▶ _TASK OBJECTIVE_
The requested output is every line from the one with "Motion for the" through the last line below, printed exactly.

▶ _DATA BLOCK_
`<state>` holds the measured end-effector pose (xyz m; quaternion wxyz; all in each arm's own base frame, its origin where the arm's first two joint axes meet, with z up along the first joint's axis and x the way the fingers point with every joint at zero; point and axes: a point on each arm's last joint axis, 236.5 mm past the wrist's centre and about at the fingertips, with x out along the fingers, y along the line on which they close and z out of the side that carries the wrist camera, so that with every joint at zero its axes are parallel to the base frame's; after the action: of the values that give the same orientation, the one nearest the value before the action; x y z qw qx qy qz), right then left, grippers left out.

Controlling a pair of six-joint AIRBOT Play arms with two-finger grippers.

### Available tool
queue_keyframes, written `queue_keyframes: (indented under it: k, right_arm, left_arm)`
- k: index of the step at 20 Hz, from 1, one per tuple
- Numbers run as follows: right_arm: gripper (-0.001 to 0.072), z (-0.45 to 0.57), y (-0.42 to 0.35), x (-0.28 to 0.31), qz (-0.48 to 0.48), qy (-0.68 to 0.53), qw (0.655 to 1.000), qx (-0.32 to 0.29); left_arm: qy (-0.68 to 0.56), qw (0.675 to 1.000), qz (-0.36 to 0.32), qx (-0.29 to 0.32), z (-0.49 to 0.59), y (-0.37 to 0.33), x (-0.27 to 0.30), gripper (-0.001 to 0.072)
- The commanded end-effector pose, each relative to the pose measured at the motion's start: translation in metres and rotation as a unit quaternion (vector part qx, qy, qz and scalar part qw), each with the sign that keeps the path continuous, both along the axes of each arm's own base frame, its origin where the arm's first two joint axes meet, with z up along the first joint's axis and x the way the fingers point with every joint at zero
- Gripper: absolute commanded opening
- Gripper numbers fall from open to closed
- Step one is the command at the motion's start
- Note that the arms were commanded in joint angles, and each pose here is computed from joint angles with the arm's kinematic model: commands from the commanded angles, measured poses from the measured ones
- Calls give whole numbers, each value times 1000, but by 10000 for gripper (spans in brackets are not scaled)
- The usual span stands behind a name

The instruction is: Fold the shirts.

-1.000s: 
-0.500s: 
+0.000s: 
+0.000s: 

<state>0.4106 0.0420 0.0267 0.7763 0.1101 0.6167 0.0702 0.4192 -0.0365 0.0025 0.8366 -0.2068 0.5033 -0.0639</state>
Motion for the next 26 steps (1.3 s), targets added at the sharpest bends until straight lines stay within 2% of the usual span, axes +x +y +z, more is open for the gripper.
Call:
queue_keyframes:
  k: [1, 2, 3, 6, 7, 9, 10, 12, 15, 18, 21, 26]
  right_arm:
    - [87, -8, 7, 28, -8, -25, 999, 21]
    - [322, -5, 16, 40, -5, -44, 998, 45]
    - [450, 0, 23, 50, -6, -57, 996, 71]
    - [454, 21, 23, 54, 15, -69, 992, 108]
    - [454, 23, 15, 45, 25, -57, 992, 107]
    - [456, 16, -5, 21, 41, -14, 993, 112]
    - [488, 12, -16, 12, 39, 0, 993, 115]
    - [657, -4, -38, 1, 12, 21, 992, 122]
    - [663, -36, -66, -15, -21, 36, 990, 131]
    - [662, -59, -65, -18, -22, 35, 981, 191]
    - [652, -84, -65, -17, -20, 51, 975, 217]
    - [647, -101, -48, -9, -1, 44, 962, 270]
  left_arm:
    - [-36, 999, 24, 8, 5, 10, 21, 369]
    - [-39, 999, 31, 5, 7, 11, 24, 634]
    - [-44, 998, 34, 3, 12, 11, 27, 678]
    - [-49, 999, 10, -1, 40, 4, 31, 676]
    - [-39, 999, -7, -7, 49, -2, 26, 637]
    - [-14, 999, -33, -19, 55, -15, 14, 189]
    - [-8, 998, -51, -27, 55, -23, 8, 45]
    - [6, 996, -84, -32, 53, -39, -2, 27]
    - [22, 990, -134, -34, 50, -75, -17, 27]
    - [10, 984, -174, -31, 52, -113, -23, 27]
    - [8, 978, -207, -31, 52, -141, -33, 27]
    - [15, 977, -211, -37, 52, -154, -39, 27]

▶ _EXERCISE RESULT_
Motion for the next 26 steps (1.3 s), targets added at the sharpest bends until straight lines stay within 2% of the usual span, axes +x +y +z, more is open for the gripper.
Call:
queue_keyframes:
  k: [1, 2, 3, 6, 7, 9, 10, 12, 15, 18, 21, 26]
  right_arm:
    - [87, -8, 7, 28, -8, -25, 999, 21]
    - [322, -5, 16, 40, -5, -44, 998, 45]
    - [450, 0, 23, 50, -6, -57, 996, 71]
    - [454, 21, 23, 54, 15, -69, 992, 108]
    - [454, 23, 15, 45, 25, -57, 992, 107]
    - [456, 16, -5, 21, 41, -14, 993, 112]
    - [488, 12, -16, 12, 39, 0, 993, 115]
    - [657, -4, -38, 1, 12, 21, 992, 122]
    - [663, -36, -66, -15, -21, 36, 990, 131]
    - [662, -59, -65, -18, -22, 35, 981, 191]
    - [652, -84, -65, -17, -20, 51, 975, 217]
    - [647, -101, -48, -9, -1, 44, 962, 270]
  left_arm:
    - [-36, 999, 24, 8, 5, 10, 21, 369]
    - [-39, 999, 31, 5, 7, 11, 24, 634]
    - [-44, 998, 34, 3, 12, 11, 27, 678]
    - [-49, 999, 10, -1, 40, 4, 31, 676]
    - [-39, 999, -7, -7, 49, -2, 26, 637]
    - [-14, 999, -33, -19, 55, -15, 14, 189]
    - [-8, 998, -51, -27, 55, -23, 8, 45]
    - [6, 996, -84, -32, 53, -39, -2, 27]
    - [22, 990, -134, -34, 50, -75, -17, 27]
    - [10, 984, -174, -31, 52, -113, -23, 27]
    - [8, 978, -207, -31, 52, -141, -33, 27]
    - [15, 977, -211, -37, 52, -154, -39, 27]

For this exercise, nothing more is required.